TASK OBJECTIVE →
Only the lines that hold the word "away" are wanted from this listing.

SOURCE MATERIAL →
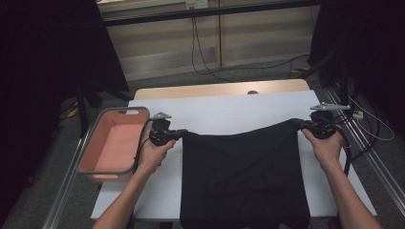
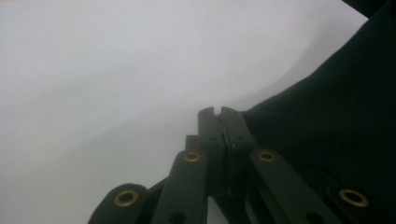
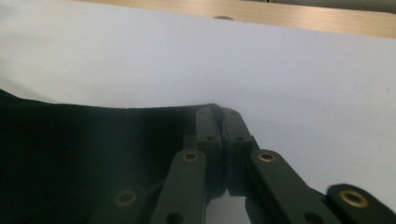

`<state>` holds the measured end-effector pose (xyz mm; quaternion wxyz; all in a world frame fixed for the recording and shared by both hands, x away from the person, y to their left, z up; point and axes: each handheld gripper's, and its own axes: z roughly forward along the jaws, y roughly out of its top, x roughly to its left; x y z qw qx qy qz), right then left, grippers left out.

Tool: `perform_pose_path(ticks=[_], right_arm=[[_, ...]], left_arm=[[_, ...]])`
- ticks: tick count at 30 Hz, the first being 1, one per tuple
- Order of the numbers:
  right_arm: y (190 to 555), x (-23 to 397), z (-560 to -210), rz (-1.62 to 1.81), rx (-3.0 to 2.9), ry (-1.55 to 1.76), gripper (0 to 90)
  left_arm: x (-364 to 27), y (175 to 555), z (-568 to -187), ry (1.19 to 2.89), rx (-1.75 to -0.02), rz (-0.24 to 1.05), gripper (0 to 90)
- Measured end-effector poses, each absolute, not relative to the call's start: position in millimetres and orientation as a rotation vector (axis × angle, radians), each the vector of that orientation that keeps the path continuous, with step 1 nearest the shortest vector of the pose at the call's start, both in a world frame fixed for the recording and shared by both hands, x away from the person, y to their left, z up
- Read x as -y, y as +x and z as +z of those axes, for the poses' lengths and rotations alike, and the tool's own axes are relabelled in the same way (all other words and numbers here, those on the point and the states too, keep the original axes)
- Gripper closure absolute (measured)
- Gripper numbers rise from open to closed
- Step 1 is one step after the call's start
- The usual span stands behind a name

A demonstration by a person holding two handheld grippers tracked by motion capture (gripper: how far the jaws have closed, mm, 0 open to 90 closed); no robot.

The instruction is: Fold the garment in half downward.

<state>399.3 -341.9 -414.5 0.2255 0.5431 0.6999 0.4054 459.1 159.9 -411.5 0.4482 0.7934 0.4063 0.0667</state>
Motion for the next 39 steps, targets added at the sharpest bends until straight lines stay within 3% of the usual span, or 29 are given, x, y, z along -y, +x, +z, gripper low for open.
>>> perform_pose_path(ticks=[16, 39], right_arm=[[416, 335, -382, 1.17, -1.884, 1.451, 87.8], [444, 330, -380, 1.181, -1.85, 1.486, 87.8]], left_arm=[[-166, 478, -379, 1.885, -1.024, 0.275, 88.4], [-163, 515, -364, 1.855, -1.078, 0.341, 88.3]])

RESULT →
`<state>` holds the measured end-effector pose (xyz mm; quaternion wxyz; all in a world frame fixed for the recording and shared by both hands, x away from the person, y to their left, z up; point and axes: each handheld gripper's, and its own axes: z roughly forward along the jaws, y roughly out of its top, x roughly to its left; x y z qw qx qy qz), right then left, grippers left out.
- Measured end-effector poses, each absolute, not relative to the call's start: position in millimetres and orientation as a rotation vector (axis × angle, radians), each the vector of that orientation that keeps the path continuous, with step 1 nearest the shortest vector of the pose at the call's start, both in a world frame fixed for the recording and shared by both hands, x away from the person, y to their left, z up

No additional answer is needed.